Alfonso Tuor Non si può parlare di stretta politica se non la si mette in relazione con i rapporti con gli Stati Uniti. I cinesi sono giustamente convinti che Washington vuole fermare il continuo progresso cinese e che a questo scopo è disposta ad usare tutti i mezzi. Ed in effetti gli americani, pressoché ogni giorno, adottano misure contro la Cina. Sarebbe troppo lungo fare l’elenco: si va dalla messa al bando di Huawei al divieto dell’esportazione dei chips di ultima generazione, fino al divieto degli investimenti diretti cinesi negli Stati Uniti e anche nei Paesi “vassalli” europei. Ma queste misure non bastano per frenare la Cina, per cui vengono costruite alleanze militari anti cinesi nell’area del Pacifico. Il governo cinese è convinto che sarà difficile evitare un conflitto militare, per cui stringe i bulloni anche perché sa che Washington cercherà di usare anche l’arma della guerra ibrida, cercando di sostenere manifestazioni di protesta. Per non dare adito ad equivoci, i rapporti tra Stati Uniti e Cina sono già in una fase di preparazione alla guerra.
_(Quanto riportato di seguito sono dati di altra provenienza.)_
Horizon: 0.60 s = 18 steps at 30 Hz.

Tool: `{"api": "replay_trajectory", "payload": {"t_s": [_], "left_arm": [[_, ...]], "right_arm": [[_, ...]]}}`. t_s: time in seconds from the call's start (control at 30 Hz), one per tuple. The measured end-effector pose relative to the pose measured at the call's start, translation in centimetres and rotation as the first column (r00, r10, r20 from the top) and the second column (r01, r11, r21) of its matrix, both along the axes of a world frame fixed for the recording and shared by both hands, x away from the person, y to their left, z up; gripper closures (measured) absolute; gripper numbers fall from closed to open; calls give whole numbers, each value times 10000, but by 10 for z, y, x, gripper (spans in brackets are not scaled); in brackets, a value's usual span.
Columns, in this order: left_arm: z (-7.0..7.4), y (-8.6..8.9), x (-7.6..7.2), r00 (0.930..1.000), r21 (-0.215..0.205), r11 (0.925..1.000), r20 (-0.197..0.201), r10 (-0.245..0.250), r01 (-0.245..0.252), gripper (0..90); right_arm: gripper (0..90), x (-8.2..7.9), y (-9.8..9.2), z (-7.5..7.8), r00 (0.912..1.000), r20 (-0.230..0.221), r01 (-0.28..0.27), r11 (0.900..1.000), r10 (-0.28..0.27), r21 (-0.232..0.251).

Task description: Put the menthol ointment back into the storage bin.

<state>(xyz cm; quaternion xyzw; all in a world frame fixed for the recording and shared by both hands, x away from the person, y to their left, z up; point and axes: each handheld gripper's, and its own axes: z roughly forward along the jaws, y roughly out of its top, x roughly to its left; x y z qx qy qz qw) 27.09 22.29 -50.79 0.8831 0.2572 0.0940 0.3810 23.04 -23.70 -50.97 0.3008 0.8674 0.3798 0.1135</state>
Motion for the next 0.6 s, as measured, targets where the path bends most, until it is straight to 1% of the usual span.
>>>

A tale scopo voglio citare le dichiarazioni del responsabile dei servizi di sicurezza cinese, che naturalmente i giornali occidentali non hanno pubblicato. Egli ha recentemente detto: “I responsabili dell’amministrazione americana vengono a Pechino a fare dichiarazione distensive. Non sanno però che noi sappiamo esattamente che il tenore delle loro discussioni a Washington è ben diverso”.

 

Simone Pieranni Il XX Congresso sembrava averci detto di un partito completamente sotto controllo: le epurazioni, non solo nel settore ospedaliero ma anche in quello militare ad esempio, ci dicono che sta succedendo qualcosa, ma non sappiamo cosa. Quello che accade all’interno del PCC è imperscrutabile. L’atmosfera nasce dall’idea che il PCC ha che gli Usa non vedano l’ora di attuare strategie per mettere in difficoltà la Cina (Hong Kong è stata letta così dalla leadership, come una specie di “rivoluzione colorata”) e questo ha portato a stringere le maglie del controllo. Ma il controllo è anche un business, un volano per poi prendere quella tecnologia ed esportarla. Poi a mio avviso c’è stato un restringimento di quella dialettica che pure in Cina c’era tra Partito e intellettuali e in questo senso credo che la motivazione sia da ritrovare nell’atteggiamento di Xi che ha cambiato molto il paese anche sotto il profilo normativo (l’assemblea nazionale non ha mai prodotto così tante leggi come da quando c’è Xi) e nel comparto giustizia. Ha chiuso e non poco gli spazi nelle università: una involuzione pericolosa, se sommata alle difficoltà economiche.